1. Michele

    Michele Registered User

    Oct 6, 2007
    1,224
    Hi everyone.

    I need to talk, but it may all sound jumbled because I can't fully put how I feel in writing...

    As some of you know mum what diagnosed with early stages of Alzheimers about a year ago. Dad passed away in August last year. Mum saw the memory clinic in November last year. I took her to the doctors about two weeks ago, she is still on mild dose of antideppresents, and doctor said that the memory clinic were pleased with mum in November and would only come and see her once a year. OH....

    Well, mum is doing ok, but her memory is becoming worse. She constantly asks what day, time, what she is doing, oh it goes on.

    We took her away at the weekend, just for a couple of days. She loved it, but boy was it hard work. She thought we lived in the cottage we were staying at, didn't have a clue what day it was, kept asking what we were doing that day, over and over again.

    One thing we did notice was that she seems to be really dependant on me. (she doesn't act like this with my sister). She seems to become worse with her memory when she is with me, and needs to be with me all the time. It is lovely, but I felt so smothered.

    I hate the way I am feeling about this. I am angry because I shouldn't feel like this. I love her so much, but I am constantly on the phone to her, and I just feel like I have no freedom (but I know I do). She told me last night that she is going to stay with a friend in a months time for a week, I can't wait this means I will have some freedom for a week.

    I am sorry, I don't expect any answers to my grummpyness, I just feel I need to tell someone how I am feeling.

    Love
    xxx
     
  2. EmJ

    EmJ Registered User

    Sep 26, 2007
    230
    Scotland
    Hi Michele,

    I think all of us at some point have found our circumstances too much. There's nothing wrong with feeling that way at all. The best thing to do is talk about it.
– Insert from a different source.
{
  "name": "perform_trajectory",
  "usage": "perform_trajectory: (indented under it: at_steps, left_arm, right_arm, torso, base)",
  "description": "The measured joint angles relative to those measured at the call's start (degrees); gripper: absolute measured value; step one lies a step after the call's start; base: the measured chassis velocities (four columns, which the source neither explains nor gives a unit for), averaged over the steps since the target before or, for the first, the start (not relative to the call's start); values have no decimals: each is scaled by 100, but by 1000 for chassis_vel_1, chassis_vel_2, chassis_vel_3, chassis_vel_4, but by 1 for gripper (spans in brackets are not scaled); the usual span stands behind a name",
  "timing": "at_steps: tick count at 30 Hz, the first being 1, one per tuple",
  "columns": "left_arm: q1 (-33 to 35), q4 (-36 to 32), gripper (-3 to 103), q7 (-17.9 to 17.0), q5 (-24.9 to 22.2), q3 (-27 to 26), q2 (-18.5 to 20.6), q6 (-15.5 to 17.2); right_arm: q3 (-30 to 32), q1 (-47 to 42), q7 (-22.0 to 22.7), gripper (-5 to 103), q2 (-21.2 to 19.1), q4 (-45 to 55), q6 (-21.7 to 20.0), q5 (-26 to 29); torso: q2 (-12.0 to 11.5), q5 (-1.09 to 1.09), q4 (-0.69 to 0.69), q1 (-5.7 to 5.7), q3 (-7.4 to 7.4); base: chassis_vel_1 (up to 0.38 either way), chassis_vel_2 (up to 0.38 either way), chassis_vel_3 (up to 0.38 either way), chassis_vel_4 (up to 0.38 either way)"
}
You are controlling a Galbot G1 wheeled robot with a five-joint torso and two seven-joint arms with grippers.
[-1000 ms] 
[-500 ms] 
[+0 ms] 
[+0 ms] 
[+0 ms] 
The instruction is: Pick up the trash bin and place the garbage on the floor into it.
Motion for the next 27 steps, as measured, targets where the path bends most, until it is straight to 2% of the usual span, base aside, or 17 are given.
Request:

    Try and find some time to yourself doing something you enjoy.

    Take care,

    EmJ:)
     
  3. tassie devil

    tassie devil Registered User

    Aug 15, 2006
    15
    I soooo know how your feeling at the moment. My Mum was diagnosed nearly 2 years ago now and everyday is getting harder and harder. It just seems initially you have so much help and support, when you don't always need it. The time is now when we need the help and it feels like a battle every phone call and every email we send. Plus the fact there are 4 children and only 2 who do the work!!!!

    We are at the point with my Mum where if you phone up and she doesn't want to hear what your saying, she'll just put the phone down. If she doesn't want to open the door to someone, she just won't let them in (which isn't a bad thing), but having to explain why she no longer has a bank card is hard (Mum lost another one in the machine last week, which was a blessing as we are putting the EPA in force).

    I know from this web site, your never alone and although I'm not a regular writer, the support is fantastic.:eek:
     
  4. Auntiep

    Auntiep Registered User

    Apr 14, 2008
    230
    Midlands
    Me too!

    Hi Michele

    Reading your post it sounds as if I could have written it - I feel just like that. I feel angry that I have to deal with Mum (I'm her only child), then I feel guilty for feeling angry. I feel like I need some time to myself, then worry about her, and feel guilty when I do take time out.

    I know just how much of a drain it is having to cope, but like others here have said, you are not alone.

    Take care

    P xx
     
  5. pebble

    pebble Registered User

    Apr 18, 2008
    57
    The Borders, Scotland
    Hi Michele
    My advice is don't try to rationalise it - and don't worry about everything all at once - it all changes from your expectation of what is going to go wrong. Try to keep one constant in the mayhem - that is trust in yourself - good folk like you tend to do the right thing even if you feel lost half the time. (and I mean the right thing for everyone not just your mum). My mum relied heavily on me for a range of support but then went into mistrust mode - totally unexpectedly. I too lost my dad, quickly followed by my mum becoming unwell with dementia which seems to be accelerating now - it makes it so hard to deal with the first loss. We all need a bit of space - sometimes it has to be tiny. Occasionally I make a positive decision to switch off my mobile phone and cherish that breathing space. Learning to relax in small ways within a backdrop of frightening mayhem is hard but worthwhile. Very best wishes to you, Pebble
     
  6. andrear

    andrear Registered User

    Feb 13, 2008
    402
    Yorkshire
    Hi Michele

    Well, your not alone in your thoughts, actually you do have a choice to walk away from everything, we all have that choice, unfortunately, we do not walk away. Why, because these people are our parents, our spouses, our grandparents, etc. and most of all OUR LOVED ONES.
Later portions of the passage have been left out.